Die Linke’s choice to nominate Carola Rackete and Gerhard Trabert arguably confirms, at least in superficial terms, Wagenknecht’s core accusation that the party has successively moved away from its core constituency, the “traditional” working class, instead opting to appeal to progressive middle-class voters in the cities. It’s hardly the case that Die Linke has stopped talking about social issues — in July cochair Martin Schirdewan and veteran leader Gregor Gysi presented a raft of proposals to tackle the cost-of-living crisis by taxing the rich. But the party has indeed shifted its rhetoric and presentation to appear, with varying degrees of success, as a party of social-movement activists rather than a party of working people.
Die Linke’s leadership rejects this accusation and insists it can simultaneously address different lines of social conflict. Yet this statement, albeit correct in the abstract, misses the point. Certainly, socialist parties can and should maintain positions on all kinds of issues. The question is rather how to communicate these positions, which ones to emphasize, and how the party envisions social change. Does it choose to present itself as a party of morally correct do-gooders, or as a party of the disenfranchised, abandoned and fed up? Whether consciously or not, Die Linke seems to have chosen the former.

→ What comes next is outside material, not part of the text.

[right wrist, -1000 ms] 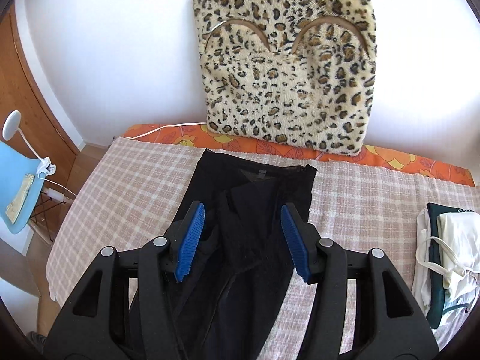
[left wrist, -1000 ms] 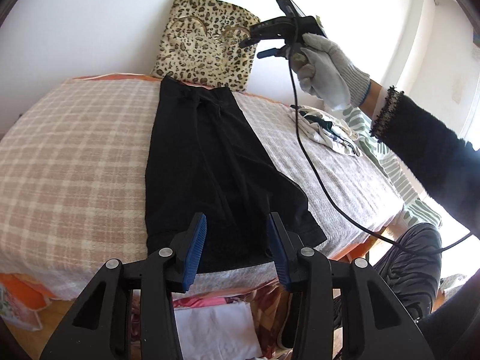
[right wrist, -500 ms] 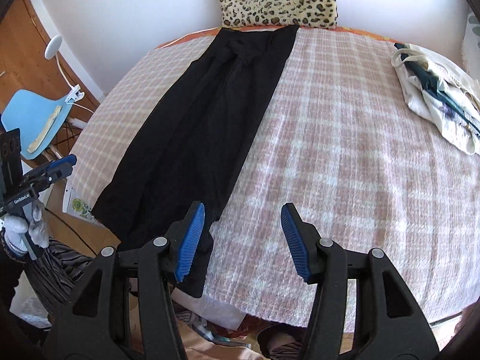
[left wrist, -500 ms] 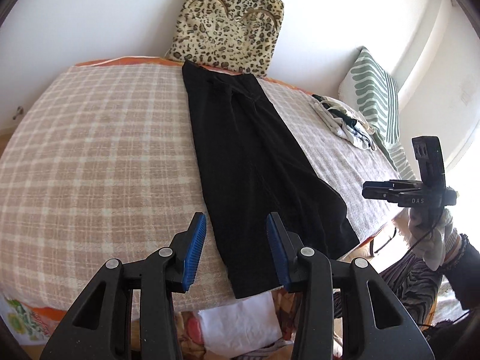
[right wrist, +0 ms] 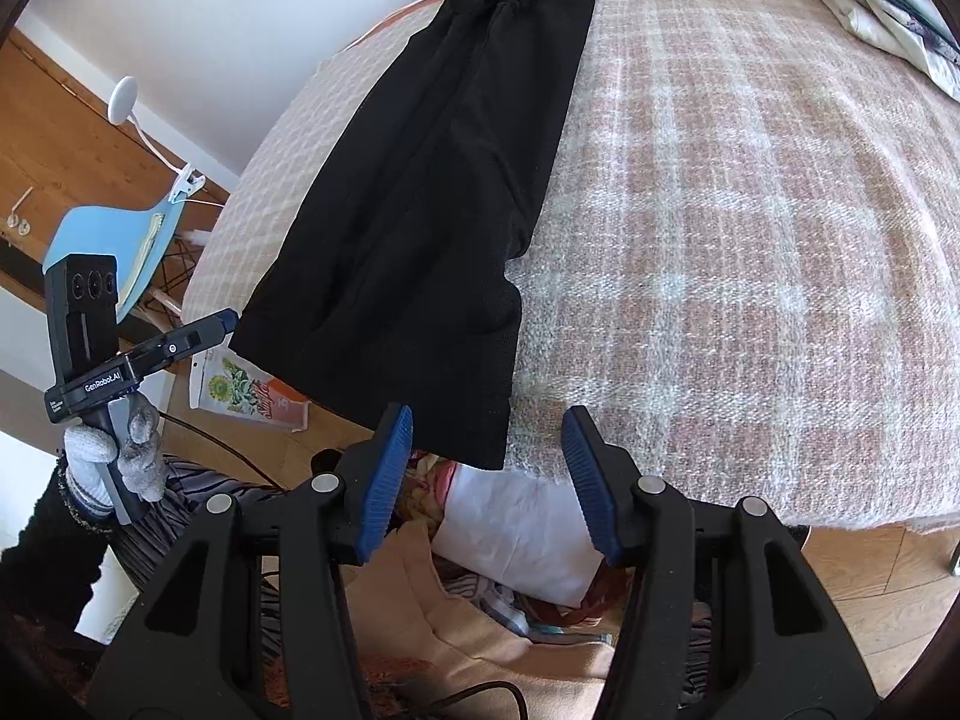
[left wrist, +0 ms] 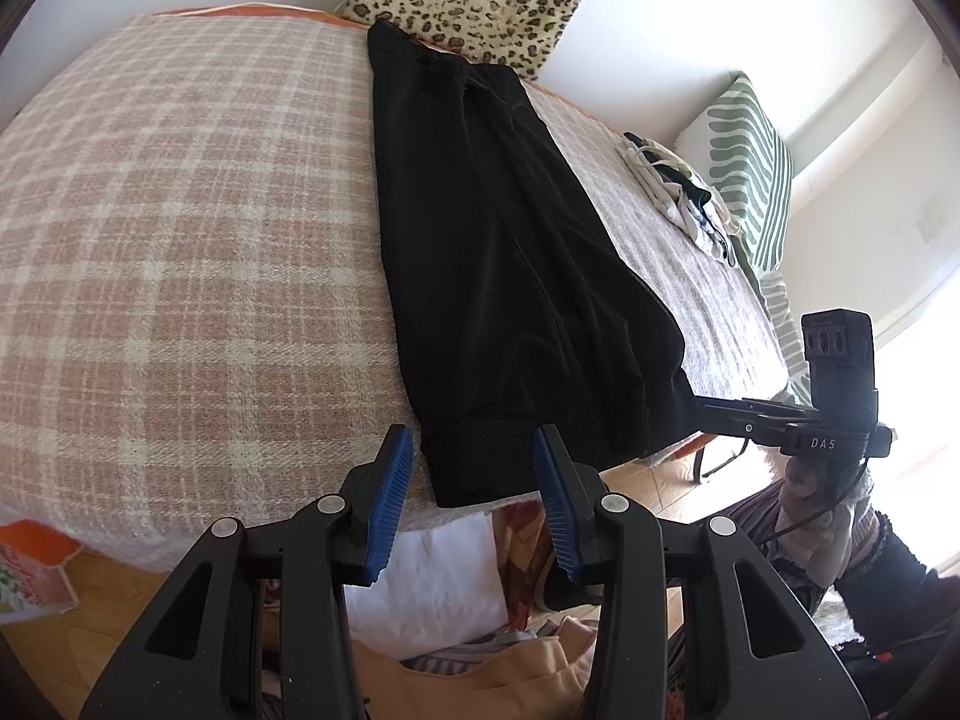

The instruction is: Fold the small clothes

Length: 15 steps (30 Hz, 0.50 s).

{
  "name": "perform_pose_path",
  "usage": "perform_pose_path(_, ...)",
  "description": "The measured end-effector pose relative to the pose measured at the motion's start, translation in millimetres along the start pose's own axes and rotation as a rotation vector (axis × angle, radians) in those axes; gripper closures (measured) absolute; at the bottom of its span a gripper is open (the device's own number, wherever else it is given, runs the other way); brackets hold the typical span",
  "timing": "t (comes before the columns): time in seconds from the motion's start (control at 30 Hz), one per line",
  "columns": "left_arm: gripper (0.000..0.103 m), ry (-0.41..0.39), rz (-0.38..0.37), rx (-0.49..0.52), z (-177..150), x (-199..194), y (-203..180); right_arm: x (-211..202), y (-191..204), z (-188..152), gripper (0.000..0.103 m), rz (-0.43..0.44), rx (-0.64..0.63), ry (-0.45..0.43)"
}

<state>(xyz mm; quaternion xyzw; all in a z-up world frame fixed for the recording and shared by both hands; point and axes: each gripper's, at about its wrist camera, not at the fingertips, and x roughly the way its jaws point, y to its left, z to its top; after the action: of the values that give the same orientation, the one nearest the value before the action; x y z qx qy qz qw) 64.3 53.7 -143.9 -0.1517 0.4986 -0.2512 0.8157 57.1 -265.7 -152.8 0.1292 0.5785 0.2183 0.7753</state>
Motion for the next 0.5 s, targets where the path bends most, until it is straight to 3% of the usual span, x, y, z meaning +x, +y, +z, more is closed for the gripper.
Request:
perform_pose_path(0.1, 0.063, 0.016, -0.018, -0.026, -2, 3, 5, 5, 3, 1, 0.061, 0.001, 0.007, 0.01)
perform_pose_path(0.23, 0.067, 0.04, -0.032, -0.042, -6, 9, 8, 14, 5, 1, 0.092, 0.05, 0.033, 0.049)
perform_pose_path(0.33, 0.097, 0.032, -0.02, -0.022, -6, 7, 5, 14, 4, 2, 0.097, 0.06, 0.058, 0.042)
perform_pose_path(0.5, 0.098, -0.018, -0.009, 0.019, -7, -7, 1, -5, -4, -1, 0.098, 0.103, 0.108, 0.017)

So far, it seems, a large part of Die Linke’s base aren’t buying it, as the party’s disastrous performance among working-class voters and trade unionists in the 2021 election reflected. Even in Berlin, a city more conducive to the “movementist” strategy than other parts of Germany, recent elections have seen its support in its historical eastern strongholds crater, while its gains in the western part of the city are simply unable to keep pace. Whether the root causes of this decline are really located in the party’s changing public face or due to deeper, more complex dynamics is open for debate. But it doesn’t take a PhD in political science to reason that the party’s difficulties cannot be reduced to Wagenknecht’s scathing public attacks alone.
Yet if Wagenknecht accurately identifies that Die Linke is drifting away from the workers’ movement, her proposed solution remains far less convincing. Contrary to the radical contrarian figure she cuts on the public stage, most of Wagenknecht’s politics would be comfortably at home in the left wing of 1980s social democracy. Her economic policy stances are broadly in line with those of the trade unions, and sometimes even to the right of them, like when she denounces excessive public debt, attacks the government’s attempt to phase out gas heating systems, or polemically describes low interest rates as expropriating the middle class.
She also devotes noticeably little time to talking about trade unions. You would be hard-pressed to find a picture of Wagenknecht on a picket line or talking to the “normal people” she accuses her party of ignoring, preferring instead, at least in recent years, to criticize the government’s handling of the COVID pandemic or its conduct around the current war in Ukraine. And while accusing her erstwhile comrades of alienating workers by accommodating to left-liberal culture wars — real or imagined — Wagenknecht increasingly takes the inverse approach, devoting ever-more attention to those same culture wars in the apparent belief that the working class will be won back to left-wing politics by polemicizing against “wokeness.”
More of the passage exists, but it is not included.